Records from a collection
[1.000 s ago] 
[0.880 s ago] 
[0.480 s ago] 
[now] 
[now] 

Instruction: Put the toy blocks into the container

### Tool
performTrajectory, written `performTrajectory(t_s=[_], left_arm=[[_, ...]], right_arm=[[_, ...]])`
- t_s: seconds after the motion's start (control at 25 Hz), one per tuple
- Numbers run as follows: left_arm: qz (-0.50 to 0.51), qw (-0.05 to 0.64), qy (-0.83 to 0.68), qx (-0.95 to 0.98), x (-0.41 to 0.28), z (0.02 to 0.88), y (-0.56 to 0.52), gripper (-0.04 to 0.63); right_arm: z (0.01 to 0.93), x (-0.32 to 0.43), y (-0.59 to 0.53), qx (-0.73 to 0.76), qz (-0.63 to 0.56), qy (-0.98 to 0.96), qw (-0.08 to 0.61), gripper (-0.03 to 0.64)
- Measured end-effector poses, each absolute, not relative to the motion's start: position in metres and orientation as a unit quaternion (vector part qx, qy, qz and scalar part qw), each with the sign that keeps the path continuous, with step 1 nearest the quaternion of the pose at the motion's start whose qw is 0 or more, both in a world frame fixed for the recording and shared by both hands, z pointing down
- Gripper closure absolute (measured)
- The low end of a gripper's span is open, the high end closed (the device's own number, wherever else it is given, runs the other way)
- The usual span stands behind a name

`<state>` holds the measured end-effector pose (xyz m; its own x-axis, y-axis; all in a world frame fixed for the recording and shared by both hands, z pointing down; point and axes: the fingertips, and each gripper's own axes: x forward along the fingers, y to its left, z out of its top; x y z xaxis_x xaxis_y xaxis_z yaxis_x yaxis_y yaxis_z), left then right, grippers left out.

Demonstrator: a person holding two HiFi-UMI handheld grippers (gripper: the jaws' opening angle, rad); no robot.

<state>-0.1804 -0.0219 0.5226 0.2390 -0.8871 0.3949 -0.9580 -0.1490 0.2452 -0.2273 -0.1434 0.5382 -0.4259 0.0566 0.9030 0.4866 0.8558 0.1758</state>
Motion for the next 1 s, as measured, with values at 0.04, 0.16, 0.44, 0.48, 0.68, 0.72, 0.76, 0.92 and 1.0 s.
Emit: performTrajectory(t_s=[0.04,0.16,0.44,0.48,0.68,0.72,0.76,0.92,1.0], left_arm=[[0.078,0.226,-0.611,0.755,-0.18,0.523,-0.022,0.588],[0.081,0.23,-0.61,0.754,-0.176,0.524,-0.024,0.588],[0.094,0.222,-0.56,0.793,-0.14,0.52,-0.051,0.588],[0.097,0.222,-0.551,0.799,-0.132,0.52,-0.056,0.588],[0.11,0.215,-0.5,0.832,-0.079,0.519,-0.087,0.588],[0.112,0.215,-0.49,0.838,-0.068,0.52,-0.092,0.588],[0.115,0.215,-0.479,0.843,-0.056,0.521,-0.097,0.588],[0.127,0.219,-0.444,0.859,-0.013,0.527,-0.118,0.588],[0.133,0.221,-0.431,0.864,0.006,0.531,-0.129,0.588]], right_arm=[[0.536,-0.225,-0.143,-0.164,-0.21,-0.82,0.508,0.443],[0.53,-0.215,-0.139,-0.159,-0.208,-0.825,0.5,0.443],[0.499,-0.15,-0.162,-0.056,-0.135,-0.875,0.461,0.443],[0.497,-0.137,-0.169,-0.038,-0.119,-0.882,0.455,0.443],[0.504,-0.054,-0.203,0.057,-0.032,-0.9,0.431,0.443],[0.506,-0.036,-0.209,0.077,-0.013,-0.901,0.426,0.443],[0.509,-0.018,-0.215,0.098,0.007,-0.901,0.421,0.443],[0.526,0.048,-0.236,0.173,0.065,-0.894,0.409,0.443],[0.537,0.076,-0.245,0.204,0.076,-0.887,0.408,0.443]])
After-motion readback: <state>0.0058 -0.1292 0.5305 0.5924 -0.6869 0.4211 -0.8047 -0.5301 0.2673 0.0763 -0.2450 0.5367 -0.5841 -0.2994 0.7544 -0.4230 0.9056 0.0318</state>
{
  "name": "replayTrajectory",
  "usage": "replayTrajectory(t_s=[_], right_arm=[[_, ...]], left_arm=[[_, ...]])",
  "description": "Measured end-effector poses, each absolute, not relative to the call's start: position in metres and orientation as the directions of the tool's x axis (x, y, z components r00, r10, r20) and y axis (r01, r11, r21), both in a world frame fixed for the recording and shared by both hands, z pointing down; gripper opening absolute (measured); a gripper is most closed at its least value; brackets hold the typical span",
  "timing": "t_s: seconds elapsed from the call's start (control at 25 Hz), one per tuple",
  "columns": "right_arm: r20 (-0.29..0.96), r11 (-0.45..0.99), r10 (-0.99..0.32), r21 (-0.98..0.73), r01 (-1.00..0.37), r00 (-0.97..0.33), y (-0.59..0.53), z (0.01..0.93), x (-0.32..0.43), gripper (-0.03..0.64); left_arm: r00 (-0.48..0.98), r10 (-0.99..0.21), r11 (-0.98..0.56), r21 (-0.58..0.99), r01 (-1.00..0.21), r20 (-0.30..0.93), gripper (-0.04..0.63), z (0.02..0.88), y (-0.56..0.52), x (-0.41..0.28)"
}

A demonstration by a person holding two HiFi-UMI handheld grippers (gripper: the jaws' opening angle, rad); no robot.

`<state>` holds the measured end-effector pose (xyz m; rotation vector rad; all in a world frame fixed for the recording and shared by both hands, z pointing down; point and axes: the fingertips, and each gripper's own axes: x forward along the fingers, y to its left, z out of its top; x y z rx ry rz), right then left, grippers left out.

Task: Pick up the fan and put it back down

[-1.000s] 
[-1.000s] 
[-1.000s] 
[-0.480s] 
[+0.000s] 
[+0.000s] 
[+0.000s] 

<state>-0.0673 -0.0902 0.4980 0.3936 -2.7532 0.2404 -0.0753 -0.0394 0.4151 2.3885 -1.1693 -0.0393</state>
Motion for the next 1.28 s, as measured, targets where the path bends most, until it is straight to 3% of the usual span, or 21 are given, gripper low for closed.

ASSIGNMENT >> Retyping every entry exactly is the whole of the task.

SOLUTION TO THIS TASK >>
[1.000 s ago] 
[0.880 s ago] 
[0.480 s ago] 
[now] 
[now] 

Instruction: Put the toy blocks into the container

### Tool
performTrajectory, written `performTrajectory(t_s=[_], left_arm=[[_, ...]], right_arm=[[_, ...]])`
- t_s: seconds after the motion's start (control at 25 Hz), one per tuple
- Numbers run as follows: left_arm: qz (-0.50 to 0.51), qw (-0.05 to 0.64), qy (-0.83 to 0.68), qx (-0.95 to 0.98), x (-0.41 to 0.28), z (0.02 to 0.88), y (-0.56 to 0.52), gripper (-0.04 to 0.63); right_arm: z (0.01 to 0.93), x (-0.32 to 0.43), y (-0.59 to 0.53), qx (-0.73 to 0.76), qz (-0.63 to 0.56), qy (-0.98 to 0.96), qw (-0.08 to 0.61), gripper (-0.03 to 0.64)
- Measured end-effector poses, each absolute, not relative to the motion's start: position in metres and orientation as a unit quaternion (vector part qx, qy, qz and scalar part qw), each with the sign that keeps the path continuous, with step 1 nearest the quaternion of the pose at the motion's start whose qw is 0 or more, both in a world frame fixed for the recording and shared by both hands, z pointing down
- Gripper closure absolute (measured)
- The low end of a gripper's span is open, the high end closed (the device's own number, wherever else it is given, runs the other way)
- The usual span stands behind a name

`<state>` holds the measured end-effector pose (xyz m; its own x-axis, y-axis; all in a world frame fixed for the recording and shared by both hands, z pointing down; point and axes: the fingertips, and each gripper's own axes: x forward along the fingers, y to its left, z out of its top; x y z xaxis_x xaxis_y xaxis_z yaxis_x yaxis_y yaxis_z), left then right, grippers left out.

Demonstrator: a person holding two HiFi-UMI handheld grippers (gripper: the jaws' opening angle, rad); no robot.

<state>-0.1804 -0.0219 0.5226 0.2390 -0.8871 0.3949 -0.9580 -0.1490 0.2452 -0.2273 -0.1434 0.5382 -0.4259 0.0566 0.9030 0.4866 0.8558 0.1758</state>
Motion for the next 1 s, as measured, with values at 0.04, 0.16, 0.44, 0.48, 0.68, 0.72, 0.76, 0.92 and 1.0 s.
Emit: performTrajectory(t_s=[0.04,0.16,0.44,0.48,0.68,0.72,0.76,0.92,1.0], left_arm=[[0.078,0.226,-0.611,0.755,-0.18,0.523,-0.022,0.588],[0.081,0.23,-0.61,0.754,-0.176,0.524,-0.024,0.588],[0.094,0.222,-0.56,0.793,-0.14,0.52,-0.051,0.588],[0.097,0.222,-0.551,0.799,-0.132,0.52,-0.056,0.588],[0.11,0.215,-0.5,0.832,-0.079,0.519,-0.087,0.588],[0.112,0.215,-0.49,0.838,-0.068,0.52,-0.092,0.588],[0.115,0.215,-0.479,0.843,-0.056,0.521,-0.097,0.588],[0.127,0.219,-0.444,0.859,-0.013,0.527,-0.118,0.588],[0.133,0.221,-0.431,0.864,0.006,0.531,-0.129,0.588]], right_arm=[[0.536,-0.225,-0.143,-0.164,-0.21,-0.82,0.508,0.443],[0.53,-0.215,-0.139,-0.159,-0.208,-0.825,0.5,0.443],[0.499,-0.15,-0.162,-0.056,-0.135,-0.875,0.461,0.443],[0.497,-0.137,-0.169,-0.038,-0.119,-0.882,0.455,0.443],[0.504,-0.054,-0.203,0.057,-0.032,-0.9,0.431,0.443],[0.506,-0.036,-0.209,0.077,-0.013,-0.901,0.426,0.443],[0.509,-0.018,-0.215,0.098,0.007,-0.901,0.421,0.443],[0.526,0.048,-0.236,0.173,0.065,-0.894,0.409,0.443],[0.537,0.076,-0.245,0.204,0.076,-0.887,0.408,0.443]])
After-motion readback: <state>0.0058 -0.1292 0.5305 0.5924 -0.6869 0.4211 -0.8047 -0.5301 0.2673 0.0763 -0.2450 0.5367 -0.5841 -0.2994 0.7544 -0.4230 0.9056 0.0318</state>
{
  "name": "replayTrajectory",
  "usage": "replayTrajectory(t_s=[_], right_arm=[[_, ...]], left_arm=[[_, ...]])",
  "description": "Measured end-effector poses, each absolute, not relative to the call's start: position in metres and orientation as the directions of the tool's x axis (x, y, z components r00, r10, r20) and y axis (r01, r11, r21), both in a world frame fixed for the recording and shared by both hands, z pointing down; gripper opening absolute (measured); a gripper is most closed at its least value; brackets hold the typical span",
  "timing": "t_s: seconds elapsed from the call's start (control at 25 Hz), one per tuple",
  "columns": "right_arm: r20 (-0.29..0.96), r11 (-0.45..0.99), r10 (-0.99..0.32), r21 (-0.98..0.73), r01 (-1.00..0.37), r00 (-0.97..0.33), y (-0.59..0.53), z (0.01..0.93), x (-0.32..0.43), gripper (-0.03..0.64); left_arm: r00 (-0.48..0.98), r10 (-0.99..0.21), r11 (-0.98..0.56), r21 (-0.58..0.99), r01 (-1.00..0.21), r20 (-0.30..0.93), gripper (-0.04..0.63), z (0.02..0.88), y (-0.56..0.52), x (-0.41..0.28)"
}

A demonstration by a person holding two HiFi-UMI handheld grippers (gripper: the jaws' opening angle, rad); no robot.

`<state>` holds the measured end-effector pose (xyz m; rotation vector rad; all in a world frame fixed for the recording and shared by both hands, z pointing down; point and axes: the fingertips, and each gripper's own axes: x forward along the fingers, y to its left, z out of its top; x y z rx ry rz), right then left, grippers left out.

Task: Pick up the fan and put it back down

[-1.000s] 
[-1.000s] 
[-1.000s] 
[-0.480s] 
[+0.000s] 
[+0.000s] 
[+0.000s] 

<state>-0.0673 -0.0902 0.4980 0.3936 -2.7532 0.2404 -0.0753 -0.0394 0.4151 2.3885 -1.1693 -0.0393</state>
Motion for the next 1.28 s, as measured, targets where the path bends most, until it is straight to 3% of the usual span, or 21 are given, gripper low for closed.

That's the answer, with nothing more to add.